Radiomic-based prognostic score for survival risk-stratification in pediatric medulloblastoma tumors: A multi-institutional study
Marwa Ismail, Hyemin Um, Gustavo Pineda, Ralph Salloum, Fauzia Hollnagel, Raheel Ahmed, Peter de Blank, Pallavi Tiwari

TL;DR
This study introduces a radiomics-based score to better predict survival outcomes in children with medulloblastoma tumors.
Contribution
A new radiomic prognostic score (RaMP) is developed for improved risk-stratification in pediatric medulloblastoma.
Findings
The RaMP score outperformed clinical standards in predicting survival risk in medulloblastoma patients.

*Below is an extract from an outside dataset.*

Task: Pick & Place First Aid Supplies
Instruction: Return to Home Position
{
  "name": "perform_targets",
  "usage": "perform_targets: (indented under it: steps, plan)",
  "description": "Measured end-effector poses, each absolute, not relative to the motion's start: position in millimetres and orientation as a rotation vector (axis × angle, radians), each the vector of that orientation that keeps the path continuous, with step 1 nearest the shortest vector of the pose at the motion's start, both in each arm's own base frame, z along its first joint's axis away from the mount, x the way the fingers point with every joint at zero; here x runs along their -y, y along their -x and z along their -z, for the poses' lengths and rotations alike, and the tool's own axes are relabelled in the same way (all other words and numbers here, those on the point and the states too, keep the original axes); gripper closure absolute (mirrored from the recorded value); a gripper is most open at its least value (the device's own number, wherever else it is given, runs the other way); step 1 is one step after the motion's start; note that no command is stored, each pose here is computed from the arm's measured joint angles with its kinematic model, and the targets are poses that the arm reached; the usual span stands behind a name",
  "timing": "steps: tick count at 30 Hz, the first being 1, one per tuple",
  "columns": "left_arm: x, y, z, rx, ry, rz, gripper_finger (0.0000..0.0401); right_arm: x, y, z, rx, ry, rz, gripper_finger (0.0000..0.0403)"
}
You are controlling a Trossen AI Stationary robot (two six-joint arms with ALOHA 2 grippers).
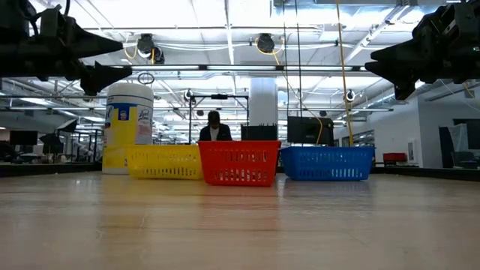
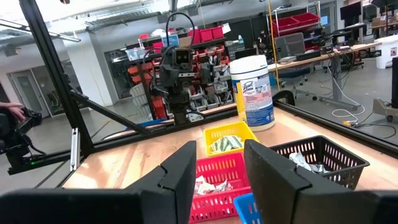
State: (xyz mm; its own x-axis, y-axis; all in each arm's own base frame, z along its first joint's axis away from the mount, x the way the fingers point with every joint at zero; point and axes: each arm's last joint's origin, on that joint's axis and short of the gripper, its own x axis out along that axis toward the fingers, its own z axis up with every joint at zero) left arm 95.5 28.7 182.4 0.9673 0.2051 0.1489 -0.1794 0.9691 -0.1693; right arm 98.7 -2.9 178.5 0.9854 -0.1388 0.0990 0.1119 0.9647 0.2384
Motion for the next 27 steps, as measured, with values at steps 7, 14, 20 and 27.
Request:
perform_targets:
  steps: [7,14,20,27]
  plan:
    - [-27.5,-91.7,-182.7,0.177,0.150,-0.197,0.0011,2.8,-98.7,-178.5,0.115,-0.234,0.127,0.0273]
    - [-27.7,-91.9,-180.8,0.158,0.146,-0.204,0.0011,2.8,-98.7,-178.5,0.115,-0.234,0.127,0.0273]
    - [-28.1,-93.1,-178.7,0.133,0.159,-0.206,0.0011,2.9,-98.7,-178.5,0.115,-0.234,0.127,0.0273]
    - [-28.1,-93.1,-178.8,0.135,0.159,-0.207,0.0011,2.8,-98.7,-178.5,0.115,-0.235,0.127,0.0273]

Significant differences were observed between risk groups using radiomic features from tumor habitats.
The model achieved C-indices of 0.7 and 0.63 in predicting outcomes.
Abstract
Medulloblastoma (MB) is the most common malignant brain tumor in children and is known for substantial heterogeneity. MB is classified into low/average- and high-risk; however, improving risk-stratification remains one of the biggest challenges in MB. Enriching risk-stratification offers potential treatment intensification for high-risk MB while decreasing treatment sequalae in low-risk MB through treatment de-escalation. This work presents a new radiomics-based medulloblastoma prognostic (RaMP) score that quantifies the tumor heterogeneity by analyzing routine clinical imaging. The hypothesis is that radiomic (computational) features can analyze the complex behavior and heterogeneity of MB tumors, allowing for segregating high-risk tumors from the ones with low risk. One hundred and nineteen MRI scans for MB patients were collected from 3 institutions (Site 1: n = 42, Site 2: n = 47,…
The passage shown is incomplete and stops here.